Capacity Management Flashcards
Definition of Capacity (Slack et al 2016)
The maximum level of value-added activity over a period of time that the process or operation can achieve under normal operating conditions.
Definition (Slack et al 2016)
The activity of understanding the nature of demand for products and services, and effectively planning and controlling capacity in the short term, medium term and long term.
Aggregate Planning
Short to medium-term planning, making broad capacity decisions but not concerned with all of the detail of the individual products and services offered. (e.g. a retailer using total revenue pcm, ignoring variation in customer spending)
Heathrow Airport
Air-borne holding - 32 to 40 jets typically circling over London costing £119,000 in wasted fuel and 600 tonnes of CO2 emissions. 98% operating capacity, short and medium-term solutions are very difficult to consider with the rejection of the third runway.
Capacity Constraint
The part of the operation that is operating at their capacity ‘ceiling’, constraining the whole operation.
Objectives
Costs - capacity levels in excess of demand could mean under-utilisation of capacity and therefore high units cost
Revenues - capacity levels equal to or higher than demand at any point in time will ensure that all demand is satisfied and no revenue lost
Working Capital - a build up of finished goods prior to demand might allow future demand to be satisfied at the expense of higher storage costs until sold/or opportunity cost
Quality of Goods - large fluctuations in capacity levels could be fixed by hiring extra temporary staff, however new staff could disrupt the routine working of the operation (training) and increase errors
Speed - response to customer demand by building up finished goods or deliberate provision of surplus capacity to avoid queueing
Dependability - the closer demand gets to the operations capacity ceiling is less able to cope with any unexpected disruptions/fluctuations and may become less dependable
Flexibility - volume flexibility, enhanced by surplus capacity. If demand and capacity are balanced, the operation will not be able to respond to changes in demand swiftly
Process of Managing Capacity
1) measure the aggregate demand and capacity levels and understand changes in these levels for the planning period
2) determine the operation’s base level of capacity from which adjustments can be made
3) identify and select methods of coping with mismatches between demand and capacity (level capacity plan, chase demand plan, demand management)

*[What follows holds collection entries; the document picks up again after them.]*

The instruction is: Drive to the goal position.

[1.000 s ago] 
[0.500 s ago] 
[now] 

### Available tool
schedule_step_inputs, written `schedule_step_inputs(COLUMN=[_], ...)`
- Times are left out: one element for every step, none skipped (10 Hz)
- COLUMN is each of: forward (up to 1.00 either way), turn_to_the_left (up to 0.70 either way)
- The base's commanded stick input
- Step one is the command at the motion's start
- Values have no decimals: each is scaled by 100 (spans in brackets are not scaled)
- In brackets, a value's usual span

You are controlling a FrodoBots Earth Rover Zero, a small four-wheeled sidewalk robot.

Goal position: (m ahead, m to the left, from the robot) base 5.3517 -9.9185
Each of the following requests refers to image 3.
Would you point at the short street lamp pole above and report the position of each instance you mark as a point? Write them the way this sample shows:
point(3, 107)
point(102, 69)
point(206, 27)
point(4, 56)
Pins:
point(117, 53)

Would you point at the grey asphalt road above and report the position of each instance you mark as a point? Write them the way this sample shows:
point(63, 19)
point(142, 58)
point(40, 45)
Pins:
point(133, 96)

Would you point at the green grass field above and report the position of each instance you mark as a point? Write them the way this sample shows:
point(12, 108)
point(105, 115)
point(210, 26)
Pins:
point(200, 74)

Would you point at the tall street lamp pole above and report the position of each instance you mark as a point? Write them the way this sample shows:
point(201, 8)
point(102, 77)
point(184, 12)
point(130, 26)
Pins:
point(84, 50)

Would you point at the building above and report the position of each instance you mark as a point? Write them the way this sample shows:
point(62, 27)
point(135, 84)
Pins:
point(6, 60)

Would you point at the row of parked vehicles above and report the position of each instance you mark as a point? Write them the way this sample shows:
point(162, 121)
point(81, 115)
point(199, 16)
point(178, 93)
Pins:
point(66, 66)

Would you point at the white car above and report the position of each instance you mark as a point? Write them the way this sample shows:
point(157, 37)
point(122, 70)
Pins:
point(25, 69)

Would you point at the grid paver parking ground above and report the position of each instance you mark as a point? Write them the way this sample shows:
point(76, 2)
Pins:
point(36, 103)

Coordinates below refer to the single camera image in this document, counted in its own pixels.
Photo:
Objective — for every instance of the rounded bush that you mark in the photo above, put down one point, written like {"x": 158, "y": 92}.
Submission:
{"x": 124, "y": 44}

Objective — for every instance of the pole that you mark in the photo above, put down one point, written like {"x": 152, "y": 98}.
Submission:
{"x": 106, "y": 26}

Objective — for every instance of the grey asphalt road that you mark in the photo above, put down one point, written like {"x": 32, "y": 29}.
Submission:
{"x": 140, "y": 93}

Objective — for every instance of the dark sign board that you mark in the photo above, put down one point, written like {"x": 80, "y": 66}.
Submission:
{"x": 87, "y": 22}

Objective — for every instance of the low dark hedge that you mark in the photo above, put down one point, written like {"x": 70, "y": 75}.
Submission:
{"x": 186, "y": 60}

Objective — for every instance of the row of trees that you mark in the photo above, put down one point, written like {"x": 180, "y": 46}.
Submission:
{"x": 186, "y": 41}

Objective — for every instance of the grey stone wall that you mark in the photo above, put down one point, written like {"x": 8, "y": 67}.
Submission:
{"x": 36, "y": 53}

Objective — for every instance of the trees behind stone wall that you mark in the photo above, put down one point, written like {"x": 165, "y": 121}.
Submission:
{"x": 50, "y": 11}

4) understand the consequences of different capacity decisions
Demand Forecast Requirements
It is expressed in terms that are useful for capacity management
It is as accurate as possible
It gives an indication of relative uncertainty
Measures of Capacity
Design Capacity - the theoretical capacity
Effective Capacity - capacity after planned losses are accounted for (maintenance, changeover etc)
Actual Output - capacity after planned and unplanned losses (quality problems, breakdowns, absenteeism)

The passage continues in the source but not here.